The phenomena of nature were supposed to be at the service of the pious. The thunderbolts of Zeus fell upon the heads of perjurers. Some people still wonder the earth does not open when a man announces himself an Atheist. Jahveh just before stopping the sun, pelted the enemies of Israel with hailstones (Joshua x. 11). So Diodorus Siculus (xi. 1) relates how the Persians when on their way to spoil the temple at Delphi, were deterred by "a sudden and incredible tempest of wind and hail, with dreadful thunder and lightning, by which great rocks were rent to pieces and cast upon the heads of the Persians, destroying them in heaps." Herodotus too (ii. 142) tells how "The Egyptians asserted that the sun had four times deviated from his ordinary course." Clergymen cite this as a corroboration of the fact that all ancient peoples have similar absurd legends displaying their ignorance of nature and consequent superstition. The power of arresting the stars in their courses, and lengthening the days and nights was imputed to witches. Thus Tibullus says of a sorceress (i. eleg. 2)—
I've seen her tear the planets from the sky,
Seen lightning backward at her bidding fly.
And Lucan in his Pharsalia (vi. 462)—
Whene'er the proud enchantress gives command,
Eternal motion stops her active hand;
No more Heav'n's rapid circles joarney on,
But universal nature stands foredone;
The lazy God of day forgets to rise,
And everlasting night pollutes the skies.
* The Golden Bough, vol. i., pp. 24, 25.
No modern poet would think of saying like Statius that the sun stood still at the unnatural murder of Atreus. Such an idea found its way into poetry because it had previously been conceived as a fact.

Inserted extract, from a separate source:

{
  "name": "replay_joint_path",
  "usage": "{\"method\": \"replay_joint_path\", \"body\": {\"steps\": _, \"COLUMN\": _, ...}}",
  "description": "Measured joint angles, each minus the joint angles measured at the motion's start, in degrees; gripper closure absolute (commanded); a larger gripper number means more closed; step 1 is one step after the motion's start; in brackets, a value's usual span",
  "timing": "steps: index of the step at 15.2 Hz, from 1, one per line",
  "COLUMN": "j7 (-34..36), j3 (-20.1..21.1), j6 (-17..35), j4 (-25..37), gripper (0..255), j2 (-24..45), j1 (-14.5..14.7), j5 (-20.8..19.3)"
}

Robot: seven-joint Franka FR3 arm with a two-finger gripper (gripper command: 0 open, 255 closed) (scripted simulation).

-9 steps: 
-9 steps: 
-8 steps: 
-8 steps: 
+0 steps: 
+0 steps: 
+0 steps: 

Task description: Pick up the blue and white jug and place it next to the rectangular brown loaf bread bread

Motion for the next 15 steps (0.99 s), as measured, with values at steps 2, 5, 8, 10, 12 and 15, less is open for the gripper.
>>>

Hence we find numerous similar stories to that of Joshua. Thus it is related of Bacchus in the Orphic hymns that he arrested the course of the sun and the moon. Mr. Spence Hardy in his Legends and Theories of Buddhists, shows that arresting the course of the sun was a common thing among the disciples of Buddha. We need not be surprised to find that men were once believed to be able to control the sun when we reflect that to this day the majority of people fancy there is some magnified non-natural man, they call God, who is able to do the same. Seeing the legend of Joshua in its true form as one of numerous similar instances illustrating the barbarity and ignorance of the past, we see also that the whole merit and instruction of the story is taken away by those modern Christians, who speak of it as poetry, or who endeavor to reconcile it with the conclusions of science. These explanations were never sought for while miracles were generally credible. Josephus speaks of the miracle as a literal one, and the author of Ecclesiasticus xlvi. 5 says the Lord "stopped the sun in his anger and made one day as two."
"Rationalistic" explanations of miracles are often the most irrational, because they fail to take into account the vast difference between the state of mind which gave rise to the stories, and that which seeks to rationalise them.